§ **ABOUT THIS EXERCISE**
Word for word, give the data again without its pictures.

[DATA SHOWN — start]

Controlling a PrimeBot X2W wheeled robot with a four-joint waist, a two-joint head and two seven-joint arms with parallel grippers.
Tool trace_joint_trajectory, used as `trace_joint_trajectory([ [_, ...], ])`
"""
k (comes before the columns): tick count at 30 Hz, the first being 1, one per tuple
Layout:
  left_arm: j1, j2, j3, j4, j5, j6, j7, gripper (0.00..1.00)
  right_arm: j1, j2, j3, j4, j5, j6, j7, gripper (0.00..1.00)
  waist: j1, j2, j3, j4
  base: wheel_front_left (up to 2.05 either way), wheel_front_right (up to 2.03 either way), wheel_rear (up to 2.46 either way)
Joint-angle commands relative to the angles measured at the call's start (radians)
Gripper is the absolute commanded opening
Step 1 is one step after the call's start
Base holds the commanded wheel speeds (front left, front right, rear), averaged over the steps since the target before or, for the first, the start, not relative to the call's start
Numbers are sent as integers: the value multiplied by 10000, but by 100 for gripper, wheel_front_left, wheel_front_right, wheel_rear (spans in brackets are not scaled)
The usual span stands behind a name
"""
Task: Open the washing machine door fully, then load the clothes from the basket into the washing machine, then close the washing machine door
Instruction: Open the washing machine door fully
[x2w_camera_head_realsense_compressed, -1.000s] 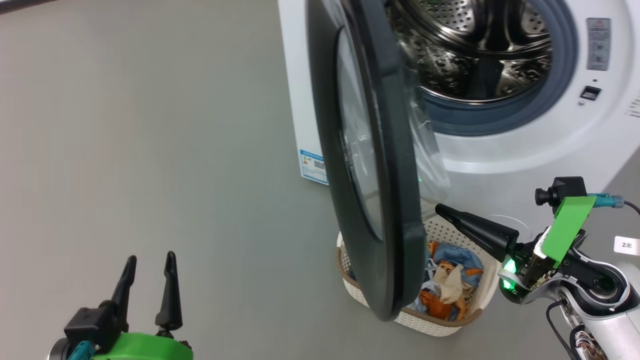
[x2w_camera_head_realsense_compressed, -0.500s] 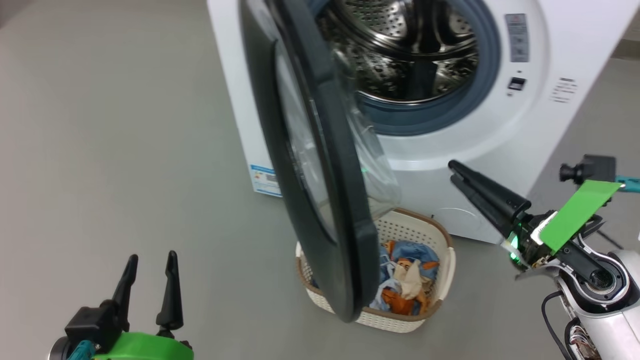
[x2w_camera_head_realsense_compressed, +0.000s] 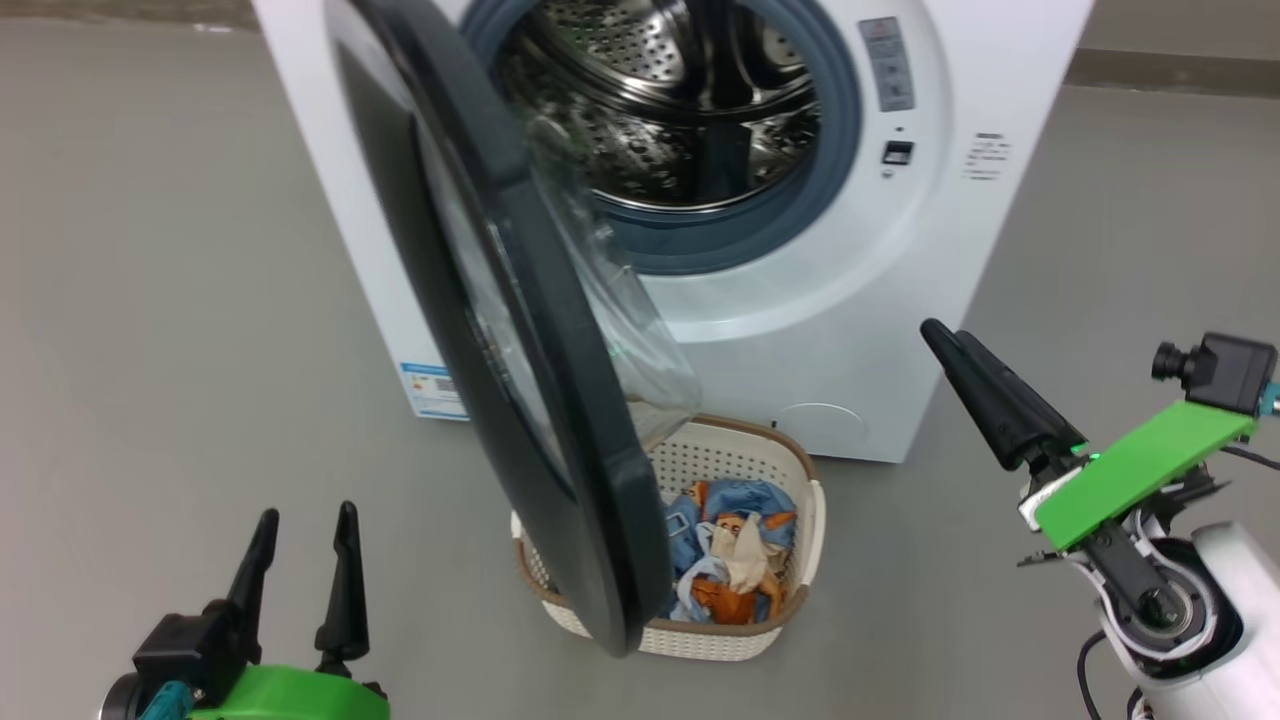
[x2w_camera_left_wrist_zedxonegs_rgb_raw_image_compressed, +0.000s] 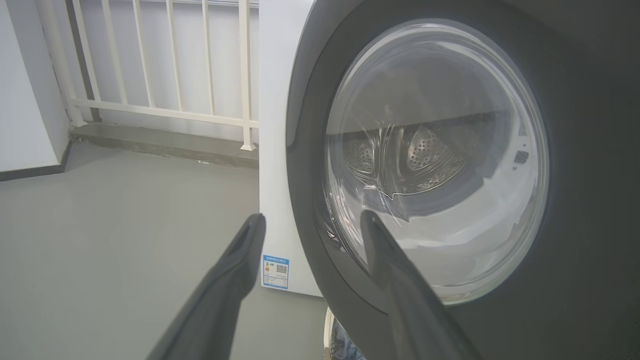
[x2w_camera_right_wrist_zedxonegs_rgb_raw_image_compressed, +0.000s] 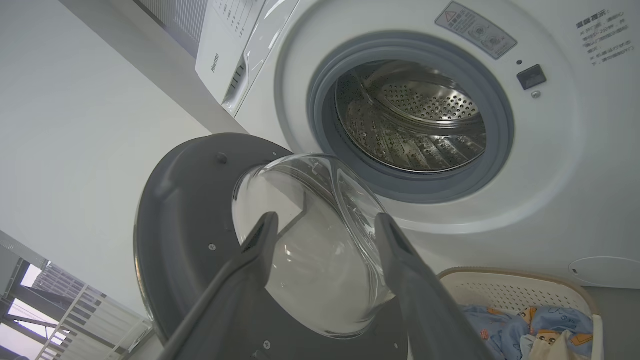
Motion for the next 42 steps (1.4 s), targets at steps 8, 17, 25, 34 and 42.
trace_joint_trajectory([
  [8, 25, 210, 361, -356, -160, 120, -67, 100, 381, -909, 970, 212, -1701, 62, -2534, 100, 0, 0, -29, -693, 0, 0, 0],
  [17, 117, 165, 404, -471, -151, 180, -67, 100, 774, -1331, 1317, 1372, -3080, 62, -4139, 100, 0, 0, -60, -971, 0, 0, 0],
  [25, 191, 134, 460, -617, -152, 201, -67, 100, 1049, -963, 653, 2210, -4417, 62, -4248, 100, 0, 0, -81, -1064, 0, 0, 0],
  [34, 233, 94, 487, -681, -111, 179, -67, 100, 1339, -556, -25, 2302, -5507, 62, -4250, 100, 0, 0, -138, -1010, 0, 0, 0],
  [42, 259, 108, 488, -620, -66, 148, -67, 100, 1411, -410, -258, 2317, -5916, 62, -4251, 100, 0, 0, -189, -989, 0, 0, 0],
])
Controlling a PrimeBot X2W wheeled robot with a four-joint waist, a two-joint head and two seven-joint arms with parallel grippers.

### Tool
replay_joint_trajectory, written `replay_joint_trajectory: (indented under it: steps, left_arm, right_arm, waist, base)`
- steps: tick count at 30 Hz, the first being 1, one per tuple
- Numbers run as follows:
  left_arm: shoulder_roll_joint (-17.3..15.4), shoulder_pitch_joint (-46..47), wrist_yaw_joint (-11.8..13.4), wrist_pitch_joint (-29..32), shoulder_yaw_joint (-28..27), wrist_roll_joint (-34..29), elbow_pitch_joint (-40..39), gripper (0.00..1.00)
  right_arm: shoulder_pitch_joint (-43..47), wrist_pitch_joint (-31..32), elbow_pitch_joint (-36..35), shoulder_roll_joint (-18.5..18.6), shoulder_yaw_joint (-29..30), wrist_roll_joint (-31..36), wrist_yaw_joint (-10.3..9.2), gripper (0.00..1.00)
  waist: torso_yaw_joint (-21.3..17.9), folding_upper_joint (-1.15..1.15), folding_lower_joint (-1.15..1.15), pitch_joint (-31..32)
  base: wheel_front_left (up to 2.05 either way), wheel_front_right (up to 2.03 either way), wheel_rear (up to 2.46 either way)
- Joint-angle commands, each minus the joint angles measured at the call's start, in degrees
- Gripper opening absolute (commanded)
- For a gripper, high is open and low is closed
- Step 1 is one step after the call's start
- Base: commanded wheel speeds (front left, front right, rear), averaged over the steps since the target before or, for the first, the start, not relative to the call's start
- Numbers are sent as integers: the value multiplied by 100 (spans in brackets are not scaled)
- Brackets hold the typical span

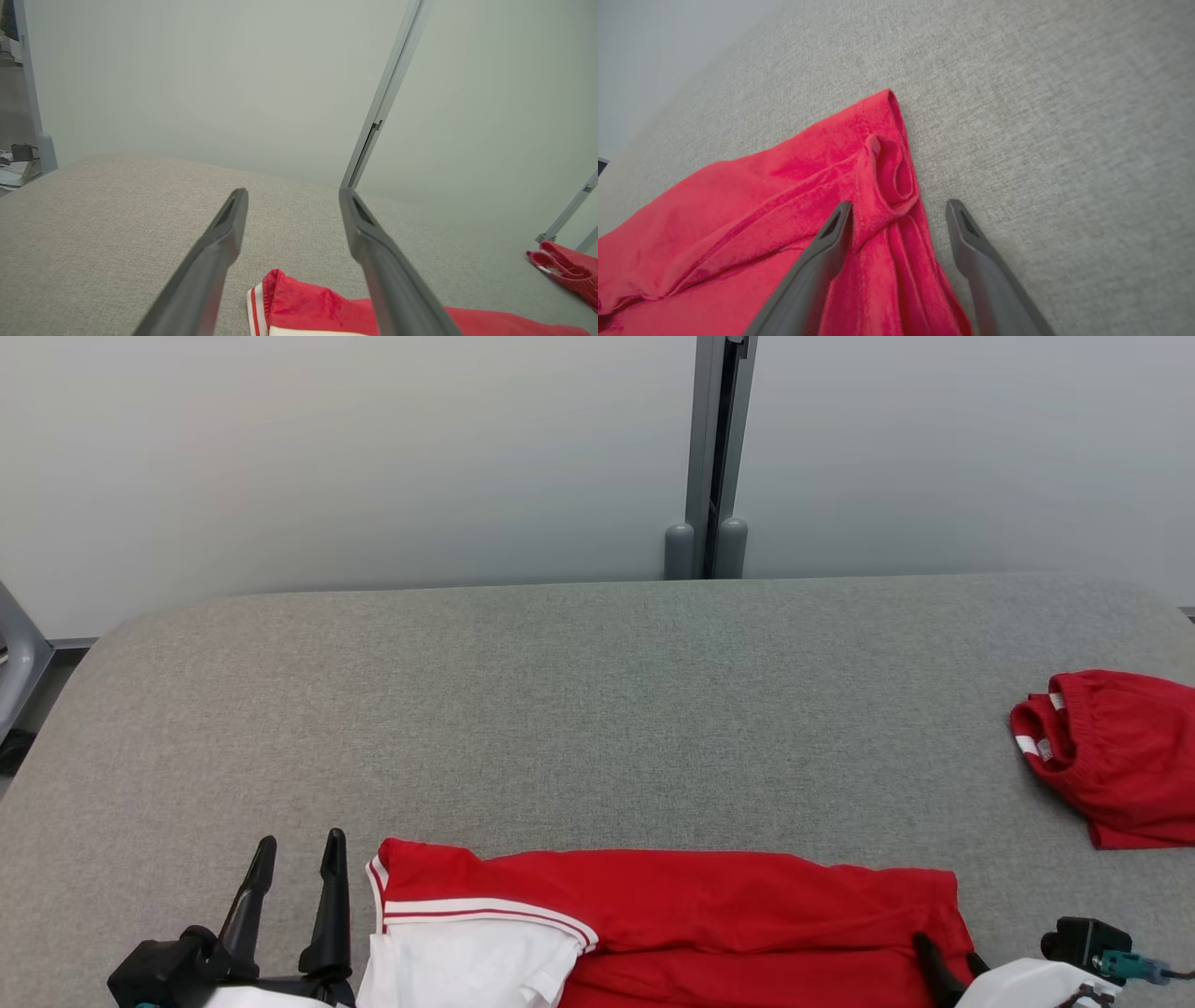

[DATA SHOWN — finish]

§ **RESPONSE BELOW**
Controlling a PrimeBot X2W wheeled robot with a four-joint waist, a two-joint head and two seven-joint arms with parallel grippers.
Tool trace_joint_trajectory, used as `trace_joint_trajectory([ [_, ...], ])`
"""
k (comes before the columns): tick count at 30 Hz, the first being 1, one per tuple
Layout:
  left_arm: j1, j2, j3, j4, j5, j6, j7, gripper (0.00..1.00)
  right_arm: j1, j2, j3, j4, j5, j6, j7, gripper (0.00..1.00)
  waist: j1, j2, j3, j4
  base: wheel_front_left (up to 2.05 either way), wheel_front_right (up to 2.03 either way), wheel_rear (up to 2.46 either way)
Joint-angle commands relative to the angles measured at the call's start (radians)
Gripper is the absolute commanded opening
Step 1 is one step after the call's start
Base holds the commanded wheel speeds (front left, front right, rear), averaged over the steps since the target before or, for the first, the start, not relative to the call's start
Numbers are sent as integers: the value multiplied by 10000, but by 100 for gripper, wheel_front_left, wheel_front_right, wheel_rear (spans in brackets are not scaled)
The usual span stands behind a name
"""
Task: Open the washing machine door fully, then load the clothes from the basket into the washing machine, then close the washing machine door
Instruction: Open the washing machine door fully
[x2w_camera_head_realsense_compressed, -1.000s] 
[x2w_camera_head_realsense_compressed, -0.500s] 
[x2w_camera_head_realsense_compressed, +0.000s] 
[x2w_camera_left_wrist_zedxonegs_rgb_raw_image_compressed, +0.000s] 
[x2w_camera_right_wrist_zedxonegs_rgb_raw_image_compressed, +0.000s] 
Motion for the next 42 steps (1.4 s), targets at steps 8, 17, 25, 34 and 42.
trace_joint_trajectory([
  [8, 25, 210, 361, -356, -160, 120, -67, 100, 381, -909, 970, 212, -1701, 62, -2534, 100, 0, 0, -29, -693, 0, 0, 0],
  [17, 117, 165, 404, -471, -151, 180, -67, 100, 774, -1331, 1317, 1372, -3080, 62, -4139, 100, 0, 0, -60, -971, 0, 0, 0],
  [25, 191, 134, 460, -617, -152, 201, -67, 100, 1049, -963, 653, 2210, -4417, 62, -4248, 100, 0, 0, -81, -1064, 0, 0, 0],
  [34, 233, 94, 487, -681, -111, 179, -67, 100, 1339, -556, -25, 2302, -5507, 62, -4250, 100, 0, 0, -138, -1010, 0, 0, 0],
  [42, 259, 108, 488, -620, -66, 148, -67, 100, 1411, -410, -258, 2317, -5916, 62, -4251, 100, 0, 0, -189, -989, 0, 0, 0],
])
Controlling a PrimeBot X2W wheeled robot with a four-joint waist, a two-joint head and two seven-joint arms with parallel grippers.

### Tool
replay_joint_trajectory, written `replay_joint_trajectory: (indented under it: steps, left_arm, right_arm, waist, base)`
- steps: tick count at 30 Hz, the first being 1, one per tuple
- Numbers run as follows:
  left_arm: shoulder_roll_joint (-17.3..15.4), shoulder_pitch_joint (-46..47), wrist_yaw_joint (-11.8..13.4), wrist_pitch_joint (-29..32), shoulder_yaw_joint (-28..27), wrist_roll_joint (-34..29), elbow_pitch_joint (-40..39), gripper (0.00..1.00)
  right_arm: shoulder_pitch_joint (-43..47), wrist_pitch_joint (-31..32), elbow_pitch_joint (-36..35), shoulder_roll_joint (-18.5..18.6), shoulder_yaw_joint (-29..30), wrist_roll_joint (-31..36), wrist_yaw_joint (-10.3..9.2), gripper (0.00..1.00)
  waist: torso_yaw_joint (-21.3..17.9), folding_upper_joint (-1.15..1.15), folding_lower_joint (-1.15..1.15), pitch_joint (-31..32)
  base: wheel_front_left (up to 2.05 either way), wheel_front_right (up to 2.03 either way), wheel_rear (up to 2.46 either way)
- Joint-angle commands, each minus the joint angles measured at the call's start, in degrees
- Gripper opening absolute (commanded)
- For a gripper, high is open and low is closed
- Step 1 is one step after the call's start
- Base: commanded wheel speeds (front left, front right, rear), averaged over the steps since the target before or, for the first, the start, not relative to the call's start
- Numbers are sent as integers: the value multiplied by 100 (spans in brackets are not scaled)
- Brackets hold the typical span

The output is now complete.